La otra cara de esta historia es la digitalización del consumo. Comprar zapatillas por internet —antes visto con desconfianza— hoy es rutina, especialmente cuando el usuario siente que puede filtrar por marca, talla, estilo y precio en segundos. Esa “sensación de control” es clave. La navegación por grandes listados, donde aparecen decenas de marcas y una cantidad muy alta de opciones, refleja que el consumidor peruano ya no quiere una tienda con pocas alternativas: quiere un buscador con muchas puertas. Y el retail ha respondido con páginas que organizan el caos: filtros, categorías y un lenguaje comercial que insiste en el beneficio inmediato (descuento, envío, cupón, campaña).
Ahora bien, en medio de tanta oferta, surge la pregunta que vale oro para cualquier comprador: ¿cómo elegir sin perderse? Aquí, más que recetas, hay criterios prácticos. Primero, tener claro el uso: no es lo mismo una zapatilla urbana, pensada para caminar y combinar, que una de entrenamiento, que debe priorizar estabilidad y soporte. Segundo, mirar el material: la promesa de “ligereza” puede ser buena, pero si el uso es intenso conviene revisar costuras, suela y ventilación. Tercero, no subestimar la talla: el pie cambia con el tiempo, con el calor y con el tipo de media; comprar por impulso suele ser el camino más corto a la incomodidad.

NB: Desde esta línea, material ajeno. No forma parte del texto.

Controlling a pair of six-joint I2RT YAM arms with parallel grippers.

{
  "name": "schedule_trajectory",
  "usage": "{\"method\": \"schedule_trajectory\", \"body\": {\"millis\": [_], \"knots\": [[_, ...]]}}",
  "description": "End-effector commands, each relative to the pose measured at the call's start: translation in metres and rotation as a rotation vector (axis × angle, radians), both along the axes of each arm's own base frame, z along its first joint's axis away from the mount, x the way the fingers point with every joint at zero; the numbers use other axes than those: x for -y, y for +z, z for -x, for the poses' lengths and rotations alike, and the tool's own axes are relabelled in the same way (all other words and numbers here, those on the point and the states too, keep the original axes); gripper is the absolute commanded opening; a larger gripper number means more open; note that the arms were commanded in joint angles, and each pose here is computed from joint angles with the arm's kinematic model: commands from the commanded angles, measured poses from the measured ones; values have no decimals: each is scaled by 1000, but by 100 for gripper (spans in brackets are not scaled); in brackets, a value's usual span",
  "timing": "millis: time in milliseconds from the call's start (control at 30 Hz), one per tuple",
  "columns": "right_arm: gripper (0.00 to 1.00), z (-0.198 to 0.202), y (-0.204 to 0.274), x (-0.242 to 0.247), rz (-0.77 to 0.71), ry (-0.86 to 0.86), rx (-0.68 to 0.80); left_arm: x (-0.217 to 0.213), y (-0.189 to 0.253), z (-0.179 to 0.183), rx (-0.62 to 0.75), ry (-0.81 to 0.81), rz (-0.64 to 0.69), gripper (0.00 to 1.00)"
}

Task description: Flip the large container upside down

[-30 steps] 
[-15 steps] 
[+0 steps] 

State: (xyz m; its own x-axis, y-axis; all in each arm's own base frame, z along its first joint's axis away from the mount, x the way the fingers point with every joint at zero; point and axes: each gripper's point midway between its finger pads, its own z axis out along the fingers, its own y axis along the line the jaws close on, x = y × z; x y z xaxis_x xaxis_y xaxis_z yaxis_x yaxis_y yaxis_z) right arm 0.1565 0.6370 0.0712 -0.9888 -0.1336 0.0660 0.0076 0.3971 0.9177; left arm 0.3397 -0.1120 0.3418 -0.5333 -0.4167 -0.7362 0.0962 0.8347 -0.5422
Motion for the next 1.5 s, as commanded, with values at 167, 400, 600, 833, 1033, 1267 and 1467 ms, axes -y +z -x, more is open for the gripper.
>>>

Al final, las zapatillas concentran un retrato bastante exacto del Perú contemporáneo: un país que se mueve, que mezcla lo formal con lo práctico, que compra con más información que antes y que, pese a las diferencias de ciudad y bolsillo, comparte una misma idea básica: caminar cómodo ya no es un lujo, es una necesidad. Y en esa necesidad caben muchas historias: la del estudiante que quiere durar todo el ciclo con un solo par, la del trabajador que prioriza salud y resistencia, la del padre o madre que busca calidad sin desbalancear el gasto, y la de quien —simplemente— encuentra en un buen par una pequeña certeza para enfrentar el día.